» **Goal of the exercise**: Each entry is to be output precisely as it appears.

» **Provided data**:

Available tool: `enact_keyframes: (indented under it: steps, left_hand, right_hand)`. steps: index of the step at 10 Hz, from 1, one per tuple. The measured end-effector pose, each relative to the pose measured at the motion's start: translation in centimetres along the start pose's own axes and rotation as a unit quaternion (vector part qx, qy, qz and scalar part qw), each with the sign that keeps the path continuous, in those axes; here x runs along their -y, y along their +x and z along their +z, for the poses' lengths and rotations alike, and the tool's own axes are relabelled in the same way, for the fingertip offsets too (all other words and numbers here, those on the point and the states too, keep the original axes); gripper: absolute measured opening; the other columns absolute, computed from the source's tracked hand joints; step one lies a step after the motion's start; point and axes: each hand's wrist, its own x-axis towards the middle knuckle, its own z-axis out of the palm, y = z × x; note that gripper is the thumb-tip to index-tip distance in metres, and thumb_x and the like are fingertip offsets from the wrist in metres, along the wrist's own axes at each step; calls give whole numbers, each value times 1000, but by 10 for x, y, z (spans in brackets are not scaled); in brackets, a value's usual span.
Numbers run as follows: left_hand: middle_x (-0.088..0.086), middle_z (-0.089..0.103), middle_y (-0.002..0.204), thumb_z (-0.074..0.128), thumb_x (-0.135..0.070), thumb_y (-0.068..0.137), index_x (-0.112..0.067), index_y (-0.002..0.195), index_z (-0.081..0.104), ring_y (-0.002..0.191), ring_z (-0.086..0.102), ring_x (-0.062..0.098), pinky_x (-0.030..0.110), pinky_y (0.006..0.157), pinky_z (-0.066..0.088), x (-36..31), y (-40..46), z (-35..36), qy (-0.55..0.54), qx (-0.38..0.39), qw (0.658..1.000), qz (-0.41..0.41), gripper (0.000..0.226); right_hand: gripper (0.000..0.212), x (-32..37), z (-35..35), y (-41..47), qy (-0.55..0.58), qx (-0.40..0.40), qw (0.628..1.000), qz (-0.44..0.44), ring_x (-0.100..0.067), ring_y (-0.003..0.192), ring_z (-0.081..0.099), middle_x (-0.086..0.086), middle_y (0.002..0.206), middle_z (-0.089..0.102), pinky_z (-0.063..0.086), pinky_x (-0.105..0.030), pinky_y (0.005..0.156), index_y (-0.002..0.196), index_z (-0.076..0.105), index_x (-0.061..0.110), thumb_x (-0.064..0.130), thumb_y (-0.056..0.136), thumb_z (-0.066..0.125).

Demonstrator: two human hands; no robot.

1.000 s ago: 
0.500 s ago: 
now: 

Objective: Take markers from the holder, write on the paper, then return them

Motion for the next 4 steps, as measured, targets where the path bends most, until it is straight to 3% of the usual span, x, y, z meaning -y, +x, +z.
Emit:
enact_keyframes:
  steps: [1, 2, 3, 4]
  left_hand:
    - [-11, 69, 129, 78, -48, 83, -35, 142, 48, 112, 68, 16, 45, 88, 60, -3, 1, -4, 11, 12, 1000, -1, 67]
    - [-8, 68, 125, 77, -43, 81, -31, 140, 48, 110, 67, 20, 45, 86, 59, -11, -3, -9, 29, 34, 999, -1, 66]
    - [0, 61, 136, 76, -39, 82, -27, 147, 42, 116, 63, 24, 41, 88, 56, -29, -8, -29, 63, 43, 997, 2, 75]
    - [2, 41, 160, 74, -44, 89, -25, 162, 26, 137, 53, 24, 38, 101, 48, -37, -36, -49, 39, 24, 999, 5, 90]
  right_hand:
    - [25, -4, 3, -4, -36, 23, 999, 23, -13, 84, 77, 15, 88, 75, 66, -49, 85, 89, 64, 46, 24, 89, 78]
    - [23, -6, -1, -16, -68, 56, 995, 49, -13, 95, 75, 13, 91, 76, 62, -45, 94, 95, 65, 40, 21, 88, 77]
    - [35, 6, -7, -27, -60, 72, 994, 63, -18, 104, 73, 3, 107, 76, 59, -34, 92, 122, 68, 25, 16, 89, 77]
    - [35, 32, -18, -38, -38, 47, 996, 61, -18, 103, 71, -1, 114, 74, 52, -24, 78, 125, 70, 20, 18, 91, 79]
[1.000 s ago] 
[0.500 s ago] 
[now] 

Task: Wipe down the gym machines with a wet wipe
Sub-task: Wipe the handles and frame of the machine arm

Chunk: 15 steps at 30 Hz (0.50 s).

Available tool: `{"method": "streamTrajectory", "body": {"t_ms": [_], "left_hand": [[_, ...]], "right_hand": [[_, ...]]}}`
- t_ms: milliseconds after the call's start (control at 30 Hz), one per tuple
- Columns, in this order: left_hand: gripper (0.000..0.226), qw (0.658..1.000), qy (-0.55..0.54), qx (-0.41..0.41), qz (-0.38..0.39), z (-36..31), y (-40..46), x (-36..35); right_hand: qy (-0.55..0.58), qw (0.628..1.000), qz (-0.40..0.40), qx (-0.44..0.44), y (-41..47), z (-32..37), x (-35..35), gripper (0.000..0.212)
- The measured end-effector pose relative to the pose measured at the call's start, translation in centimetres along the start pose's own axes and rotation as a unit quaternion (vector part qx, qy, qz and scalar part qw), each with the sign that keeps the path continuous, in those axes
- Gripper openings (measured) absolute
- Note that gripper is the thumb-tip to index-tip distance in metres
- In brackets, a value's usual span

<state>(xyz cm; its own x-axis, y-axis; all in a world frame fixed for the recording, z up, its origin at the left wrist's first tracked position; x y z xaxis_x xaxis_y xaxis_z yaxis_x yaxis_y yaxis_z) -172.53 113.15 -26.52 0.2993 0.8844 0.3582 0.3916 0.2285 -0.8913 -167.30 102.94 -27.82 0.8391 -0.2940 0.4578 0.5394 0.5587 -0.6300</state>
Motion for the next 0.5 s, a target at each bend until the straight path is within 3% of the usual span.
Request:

» **The answer**:
Available tool: `enact_keyframes: (indented under it: steps, left_hand, right_hand)`. steps: index of the step at 10 Hz, from 1, one per tuple. The measured end-effector pose, each relative to the pose measured at the motion's start: translation in centimetres along the start pose's own axes and rotation as a unit quaternion (vector part qx, qy, qz and scalar part qw), each with the sign that keeps the path continuous, in those axes; here x runs along their -y, y along their +x and z along their +z, for the poses' lengths and rotations alike, and the tool's own axes are relabelled in the same way, for the fingertip offsets too (all other words and numbers here, those on the point and the states too, keep the original axes); gripper: absolute measured opening; the other columns absolute, computed from the source's tracked hand joints; step one lies a step after the motion's start; point and axes: each hand's wrist, its own x-axis towards the middle knuckle, its own z-axis out of the palm, y = z × x; note that gripper is the thumb-tip to index-tip distance in metres, and thumb_x and the like are fingertip offsets from the wrist in metres, along the wrist's own axes at each step; calls give whole numbers, each value times 1000, but by 10 for x, y, z (spans in brackets are not scaled); in brackets, a value's usual span.
Numbers run as follows: left_hand: middle_x (-0.088..0.086), middle_z (-0.089..0.103), middle_y (-0.002..0.204), thumb_z (-0.074..0.128), thumb_x (-0.135..0.070), thumb_y (-0.068..0.137), index_x (-0.112..0.067), index_y (-0.002..0.195), index_z (-0.081..0.104), ring_y (-0.002..0.191), ring_z (-0.086..0.102), ring_x (-0.062..0.098), pinky_x (-0.030..0.110), pinky_y (0.006..0.157), pinky_z (-0.066..0.088), x (-36..31), y (-40..46), z (-35..36), qy (-0.55..0.54), qx (-0.38..0.39), qw (0.658..1.000), qz (-0.41..0.41), gripper (0.000..0.226); right_hand: gripper (0.000..0.212), x (-32..37), z (-35..35), y (-41..47), qy (-0.55..0.58), qx (-0.40..0.40), qw (0.628..1.000), qz (-0.44..0.44), ring_x (-0.100..0.067), ring_y (-0.003..0.192), ring_z (-0.081..0.099), middle_x (-0.086..0.086), middle_y (0.002..0.206), middle_z (-0.089..0.102), pinky_z (-0.063..0.086), pinky_x (-0.105..0.030), pinky_y (0.005..0.156), index_y (-0.002..0.196), index_z (-0.076..0.105), index_x (-0.061..0.110), thumb_x (-0.064..0.130), thumb_y (-0.056..0.136), thumb_z (-0.066..0.125).

Demonstrator: two human hands; no robot.

1.000 s ago: 
0.500 s ago: 
now: 

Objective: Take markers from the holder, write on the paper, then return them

Motion for the next 4 steps, as measured, targets where the path bends most, until it is straight to 3% of the usual span, x, y, z meaning -y, +x, +z.
Emit:
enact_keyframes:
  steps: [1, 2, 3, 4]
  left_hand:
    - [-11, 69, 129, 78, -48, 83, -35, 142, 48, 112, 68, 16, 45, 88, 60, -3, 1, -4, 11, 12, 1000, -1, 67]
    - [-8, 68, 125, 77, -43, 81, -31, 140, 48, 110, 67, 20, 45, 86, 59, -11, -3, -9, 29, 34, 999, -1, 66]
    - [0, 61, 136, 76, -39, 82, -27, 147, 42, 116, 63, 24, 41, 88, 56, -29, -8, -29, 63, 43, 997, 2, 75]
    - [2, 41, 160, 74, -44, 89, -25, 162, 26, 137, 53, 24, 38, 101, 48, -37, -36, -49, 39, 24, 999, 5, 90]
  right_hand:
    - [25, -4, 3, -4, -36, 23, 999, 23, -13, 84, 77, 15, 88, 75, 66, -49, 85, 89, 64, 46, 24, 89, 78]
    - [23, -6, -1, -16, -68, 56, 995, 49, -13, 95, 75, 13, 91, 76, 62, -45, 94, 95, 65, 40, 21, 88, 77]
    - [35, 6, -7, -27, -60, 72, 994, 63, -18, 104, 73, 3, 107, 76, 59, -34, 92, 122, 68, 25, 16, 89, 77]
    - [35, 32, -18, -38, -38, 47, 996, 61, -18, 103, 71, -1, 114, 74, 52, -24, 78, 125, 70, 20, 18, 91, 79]
[1.000 s ago] 
[0.500 s ago] 
[now] 

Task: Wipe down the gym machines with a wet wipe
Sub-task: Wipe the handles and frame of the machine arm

Chunk: 15 steps at 30 Hz (0.50 s).

Available tool: `{"method": "streamTrajectory", "body": {"t_ms": [_], "left_hand": [[_, ...]], "right_hand": [[_, ...]]}}`
- t_ms: milliseconds after the call's start (control at 30 Hz), one per tuple
- Columns, in this order: left_hand: gripper (0.000..0.226), qw (0.658..1.000), qy (-0.55..0.54), qx (-0.41..0.41), qz (-0.38..0.39), z (-36..31), y (-40..46), x (-36..35); right_hand: qy (-0.55..0.58), qw (0.628..1.000), qz (-0.40..0.40), qx (-0.44..0.44), y (-41..47), z (-32..37), x (-35..35), gripper (0.000..0.212)
- The measured end-effector pose relative to the pose measured at the call's start, translation in centimetres along the start pose's own axes and rotation as a unit quaternion (vector part qx, qy, qz and scalar part qw), each with the sign that keeps the path continuous, in those axes
- Gripper openings (measured) absolute
- Note that gripper is the thumb-tip to index-tip distance in metres
- In brackets, a value's usual span

<state>(xyz cm; its own x-axis, y-axis; all in a world frame fixed for the recording, z up, its origin at the left wrist's first tracked position; x y z xaxis_x xaxis_y xaxis_z yaxis_x yaxis_y yaxis_z) -172.53 113.15 -26.52 0.2993 0.8844 0.3582 0.3916 0.2285 -0.8913 -167.30 102.94 -27.82 0.8391 -0.2940 0.4578 0.5394 0.5587 -0.6300</state>
Motion for the next 0.5 s, a target at each bend until the straight path is within 3% of the usual span.
Request:

With this, the exercise is done.